[Start of section]

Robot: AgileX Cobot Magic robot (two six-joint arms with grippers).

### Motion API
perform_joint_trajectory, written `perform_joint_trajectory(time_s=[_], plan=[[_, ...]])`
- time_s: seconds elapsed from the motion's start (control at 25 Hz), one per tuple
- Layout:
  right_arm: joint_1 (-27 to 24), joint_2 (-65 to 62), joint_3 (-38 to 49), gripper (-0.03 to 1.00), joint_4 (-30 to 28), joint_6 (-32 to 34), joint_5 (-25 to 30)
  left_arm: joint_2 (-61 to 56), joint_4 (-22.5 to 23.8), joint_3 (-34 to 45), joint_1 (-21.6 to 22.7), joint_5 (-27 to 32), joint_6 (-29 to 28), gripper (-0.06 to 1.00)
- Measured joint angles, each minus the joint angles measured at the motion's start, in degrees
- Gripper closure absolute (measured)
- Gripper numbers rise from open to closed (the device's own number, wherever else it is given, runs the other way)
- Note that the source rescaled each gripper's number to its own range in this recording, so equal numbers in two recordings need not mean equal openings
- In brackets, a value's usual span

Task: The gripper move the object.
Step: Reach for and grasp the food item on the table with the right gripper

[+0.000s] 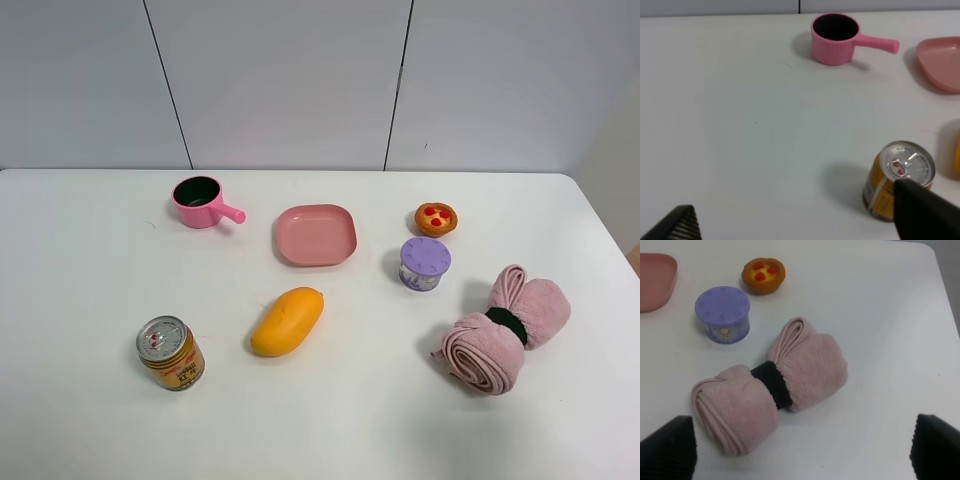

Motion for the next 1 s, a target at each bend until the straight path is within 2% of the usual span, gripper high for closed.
perform_joint_trajectory(time_s=[0.04, 0.36, 0.6, 0.8, 1.0], plan=[[0.0, 0.0, 0.0, 0.19, 0.0, 0.0, 0.0, 0.0, 0.0, 0.0, 0.0, 0.0, 0.0, -0.06], [0.0, 0.0, 0.0, 0.19, -0.1, 0.0, 0.0, 0.0, 0.0, 0.0, 0.0, 0.0, 0.0, -0.06], [0.0, 1.8, -2.4, 0.19, -0.5, 5.0, 0.3, 0.0, 0.0, 0.0, 0.0, 0.0, 0.0, -0.06], [0.0, 15.0, -14.0, 0.19, -0.5, 5.7, 0.0, 0.0, 0.0, 0.0, 0.0, 0.0, 0.0, -0.06], [0.0, 35.3, -25.8, 0.19, -0.5, 5.7, -1.1, 0.0, 0.0, 0.0, 0.0, 0.0, 0.0, -0.06]])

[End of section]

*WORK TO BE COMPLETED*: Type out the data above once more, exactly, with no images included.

*SOLUTION TO THE EXERCISE*:
Robot: AgileX Cobot Magic robot (two six-joint arms with grippers).

### Motion API
perform_joint_trajectory, written `perform_joint_trajectory(time_s=[_], plan=[[_, ...]])`
- time_s: seconds elapsed from the motion's start (control at 25 Hz), one per tuple
- Layout:
  right_arm: joint_1 (-27 to 24), joint_2 (-65 to 62), joint_3 (-38 to 49), gripper (-0.03 to 1.00), joint_4 (-30 to 28), joint_6 (-32 to 34), joint_5 (-25 to 30)
  left_arm: joint_2 (-61 to 56), joint_4 (-22.5 to 23.8), joint_3 (-34 to 45), joint_1 (-21.6 to 22.7), joint_5 (-27 to 32), joint_6 (-29 to 28), gripper (-0.06 to 1.00)
- Measured joint angles, each minus the joint angles measured at the motion's start, in degrees
- Gripper closure absolute (measured)
- Gripper numbers rise from open to closed (the device's own number, wherever else it is given, runs the other way)
- Note that the source rescaled each gripper's number to its own range in this recording, so equal numbers in two recordings need not mean equal openings
- In brackets, a value's usual span

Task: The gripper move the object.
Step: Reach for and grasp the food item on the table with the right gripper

[+0.000s] 

Motion for the next 1 s, a target at each bend until the straight path is within 2% of the usual span, gripper high for closed.
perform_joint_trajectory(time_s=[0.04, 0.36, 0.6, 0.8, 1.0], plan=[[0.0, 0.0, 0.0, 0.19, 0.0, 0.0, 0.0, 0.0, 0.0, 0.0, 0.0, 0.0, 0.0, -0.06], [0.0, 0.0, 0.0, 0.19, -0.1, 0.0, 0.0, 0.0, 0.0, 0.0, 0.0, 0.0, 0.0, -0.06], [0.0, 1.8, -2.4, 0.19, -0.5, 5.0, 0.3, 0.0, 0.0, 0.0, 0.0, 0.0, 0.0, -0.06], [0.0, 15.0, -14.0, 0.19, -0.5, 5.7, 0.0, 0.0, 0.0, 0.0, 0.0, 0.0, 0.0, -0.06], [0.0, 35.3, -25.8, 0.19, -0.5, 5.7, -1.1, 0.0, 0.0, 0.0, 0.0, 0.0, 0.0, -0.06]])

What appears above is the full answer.